|SEVEN STARS CLOUD GROUP, INC. filed this Form 10-Q on 11/13/2017|
6.10 Proxy statement (if applicable).
(a) Under practical conditions, the Company shall prepare (within 45 days after the effective date in each case) the Company Proxy Statement draft related to the general meeting of shareholders as soon as possible. The Company shall provide a reasonable opportunity for reviewing and evaluating the draft for the Purchaser and register the Company proxy statement draft with SEC once the draft is accepted by both Parties reasonably. Under practical conditions, the Purchaser shall (within 15 Business Days after the effective date) provide the Company as soon as possible with all information to be included necessarily in the Company Proxy Statement or to be included commonly by the Proxy Statement prepared for the transaction proposed under the Agreement, which is related to the Purchaser, executives, affiliates and directors of the Purchaser; and the Purchaser shall urge the Representative thereof to cooperate with the Company’s Representative on the proxy statement preparation, assist in and support SEC handling or any opinion put forward by any worker thereof.

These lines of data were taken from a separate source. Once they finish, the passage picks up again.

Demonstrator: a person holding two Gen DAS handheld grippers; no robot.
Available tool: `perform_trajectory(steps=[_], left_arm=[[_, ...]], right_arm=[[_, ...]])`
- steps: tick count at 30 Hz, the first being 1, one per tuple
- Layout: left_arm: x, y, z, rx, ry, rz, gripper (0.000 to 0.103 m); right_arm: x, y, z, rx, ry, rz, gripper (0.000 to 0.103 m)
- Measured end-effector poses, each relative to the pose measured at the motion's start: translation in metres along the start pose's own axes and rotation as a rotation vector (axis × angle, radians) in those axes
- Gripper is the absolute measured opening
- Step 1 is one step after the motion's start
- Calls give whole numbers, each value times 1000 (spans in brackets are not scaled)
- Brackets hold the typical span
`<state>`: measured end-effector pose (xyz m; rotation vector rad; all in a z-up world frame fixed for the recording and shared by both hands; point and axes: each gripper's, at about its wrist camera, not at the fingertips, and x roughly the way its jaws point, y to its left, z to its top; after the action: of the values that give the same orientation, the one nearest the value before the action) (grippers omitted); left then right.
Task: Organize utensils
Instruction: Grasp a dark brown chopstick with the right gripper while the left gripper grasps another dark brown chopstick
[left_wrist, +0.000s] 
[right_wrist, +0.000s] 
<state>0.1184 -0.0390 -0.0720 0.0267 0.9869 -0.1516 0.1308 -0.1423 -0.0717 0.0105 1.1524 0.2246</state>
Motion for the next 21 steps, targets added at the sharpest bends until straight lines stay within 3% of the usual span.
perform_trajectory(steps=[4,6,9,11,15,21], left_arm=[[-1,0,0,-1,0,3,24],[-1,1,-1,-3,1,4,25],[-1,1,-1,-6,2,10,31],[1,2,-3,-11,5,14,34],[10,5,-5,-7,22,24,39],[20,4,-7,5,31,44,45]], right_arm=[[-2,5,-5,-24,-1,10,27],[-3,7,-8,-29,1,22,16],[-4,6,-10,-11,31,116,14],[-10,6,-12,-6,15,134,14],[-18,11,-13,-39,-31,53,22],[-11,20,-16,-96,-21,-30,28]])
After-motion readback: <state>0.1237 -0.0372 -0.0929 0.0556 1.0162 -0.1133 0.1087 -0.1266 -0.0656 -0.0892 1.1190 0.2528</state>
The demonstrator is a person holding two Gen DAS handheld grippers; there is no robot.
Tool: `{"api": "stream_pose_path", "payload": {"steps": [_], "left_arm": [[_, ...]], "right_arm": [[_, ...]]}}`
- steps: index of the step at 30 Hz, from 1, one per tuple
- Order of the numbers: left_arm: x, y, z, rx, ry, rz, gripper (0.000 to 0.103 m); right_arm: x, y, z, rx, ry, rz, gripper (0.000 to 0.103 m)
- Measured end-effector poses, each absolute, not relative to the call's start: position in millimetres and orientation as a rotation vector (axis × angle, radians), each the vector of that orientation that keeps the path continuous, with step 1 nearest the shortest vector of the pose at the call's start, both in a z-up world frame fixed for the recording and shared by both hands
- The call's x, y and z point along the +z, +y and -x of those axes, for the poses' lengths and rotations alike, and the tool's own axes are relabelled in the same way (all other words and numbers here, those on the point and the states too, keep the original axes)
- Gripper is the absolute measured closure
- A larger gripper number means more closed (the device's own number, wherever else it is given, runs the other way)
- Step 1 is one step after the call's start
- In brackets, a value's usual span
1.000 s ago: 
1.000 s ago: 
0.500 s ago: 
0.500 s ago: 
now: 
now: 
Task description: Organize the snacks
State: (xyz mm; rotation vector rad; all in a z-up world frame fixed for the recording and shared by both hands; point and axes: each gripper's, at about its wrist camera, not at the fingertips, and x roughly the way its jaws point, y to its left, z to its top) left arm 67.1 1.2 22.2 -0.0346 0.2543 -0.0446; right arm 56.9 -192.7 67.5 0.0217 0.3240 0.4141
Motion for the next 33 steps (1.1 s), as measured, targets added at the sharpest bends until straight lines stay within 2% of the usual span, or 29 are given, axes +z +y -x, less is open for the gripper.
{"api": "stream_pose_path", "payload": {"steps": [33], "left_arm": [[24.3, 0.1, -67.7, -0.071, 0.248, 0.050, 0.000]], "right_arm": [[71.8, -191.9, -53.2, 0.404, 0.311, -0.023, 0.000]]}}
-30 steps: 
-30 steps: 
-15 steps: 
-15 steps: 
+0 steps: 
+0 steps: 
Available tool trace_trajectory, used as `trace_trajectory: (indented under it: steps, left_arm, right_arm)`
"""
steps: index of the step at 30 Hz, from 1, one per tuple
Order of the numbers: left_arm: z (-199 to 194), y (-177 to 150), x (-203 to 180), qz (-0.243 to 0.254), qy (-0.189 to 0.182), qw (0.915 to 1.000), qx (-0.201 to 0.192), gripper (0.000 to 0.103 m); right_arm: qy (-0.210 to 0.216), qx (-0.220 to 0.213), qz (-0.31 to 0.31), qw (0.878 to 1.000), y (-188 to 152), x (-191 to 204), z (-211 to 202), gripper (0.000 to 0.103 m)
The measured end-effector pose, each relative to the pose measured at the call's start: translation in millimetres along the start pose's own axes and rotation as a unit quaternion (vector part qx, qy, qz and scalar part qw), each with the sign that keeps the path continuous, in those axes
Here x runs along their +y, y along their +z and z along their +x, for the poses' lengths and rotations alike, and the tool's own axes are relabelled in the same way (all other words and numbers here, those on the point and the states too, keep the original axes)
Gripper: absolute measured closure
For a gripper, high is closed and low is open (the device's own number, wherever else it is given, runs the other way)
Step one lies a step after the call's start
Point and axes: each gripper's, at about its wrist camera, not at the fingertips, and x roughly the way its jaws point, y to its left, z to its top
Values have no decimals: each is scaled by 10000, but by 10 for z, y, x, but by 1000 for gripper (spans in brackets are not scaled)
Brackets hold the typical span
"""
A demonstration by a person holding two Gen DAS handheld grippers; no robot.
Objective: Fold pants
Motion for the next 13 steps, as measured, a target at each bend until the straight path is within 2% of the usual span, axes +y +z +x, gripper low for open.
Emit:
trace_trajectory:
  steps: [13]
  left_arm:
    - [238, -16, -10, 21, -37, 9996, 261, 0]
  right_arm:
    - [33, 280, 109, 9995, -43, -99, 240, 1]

(b) The Company shall, through the reasonable commercial efforts, (i) give a reply as soon as possible under practical conditions after receiving any advice or the data supplementation requirement about the proxy statement from SEC, and (ii) send the proxy statement as soon as possible to the shareholders on the signing date of the Agreement. The Company shall (A) inform promptly the Purchaser after receiving the advice or requirement above of the same, and (B) provide the Purchaser and any Representative thereof with all copies for all letters between the Company (and Representatives thereof) and SEC (and workers thereof). If the Company or the parent Company finds any information related to the Company, the Purchaser or any Affiliate thereof or Representative thereof before the general meeting of shareholders of the Company, which shall be included into the amended content or supplementary data of the proxy statement for guaranteeing such statement free from any misrepresentation about any major fact or any omission of any major fact to be included necessarily in such statement and guaranteeing the representation free from errors in specific situations, then the Party finding such information shall inform the other Party of the same promptly and report the proper amendment content or supplementary data describing such information to SEC for filing with distributing the same to shareholders. Notwithstanding the foregoing provisions, before replying to SEC’s advice or requirements or filing or sending the proxy statement (or the amendment content or supplementary data), the Company (x) shall provide the Purchaser and the Representative thereof with reasonable opportunities for reviewing and evaluating any proxy statement draft, and (y) shall include all reasonable opinions of the Purchaser or the Representatives thereof into the draft, letter and filing document. (if applicable).
(c) Unless the Board of Directors cancels, amends or revises opinions thereof subject to Article 6.11(b), the proxy statement shall include opinions of the Board of Directors.
6.11 Approval of Company shareholders (if applicable).
(a) The Company shall, subject to requirements of applicable laws, adopt all necessary measures for convoking, sending notices and holding the general meeting of shareholders and conduct voting on approval of the acquired shares issuance and sale as well as any other Proposed Transaction to be approved by shareholders on the general meeting of shareholders (hereinafter referred to as “Company Stockholders Meeting”) subject to requirements of relevant laws and provisions of the Company certificate of incorporation or bylaws. The Company shall submit such proposal to shareholders at the Company Stockholders Meeting and shall not submit any other proposal (excluding the proposal about executives’ salary specified by Item 14a-21(c) of Exchange Act) to shareholders in such meeting before obtaining the written consent of the Purchaser (the Purchaser shall not refuse or delay such consent arbitrarily or add conditions for the consent). The Company (after negotiation with the Purchaser) shall set a separate record date for one person with a right to be informed of the general meeting of shareholders and voting right and shall not change such date (including the date for the Company Stockholders Meeting convoking, adjourning or delay) before obtaining the written consent of the Purchaser (the Purchaser shall not refuse or delay such consent arbitrarily or add conditions for the consent). The Company shall, within 120 days after the effective date, negotiate with the Purchaser and select the date for convoking the meeting; however, the Company may delay such meeting for receiving and replying to SEC’s advice. Without violating Article 6.11(c), the Proxy Statement shall include the Board of Directors’ advice on the Proposed Transaction approval of shareholders through voting, which includes but not limited to the acquired shares issuance and sale and any other proposed transactions to be approved by shareholders subject to requirements of relevant laws and provisions of the Company certificate of incorporation or the bylaws(the recommendation of the Board of Directors shall be called as “Board Recommendation”). The Company shall undertake that all proxies shall be enrolled subject to requirements of all applicable laws.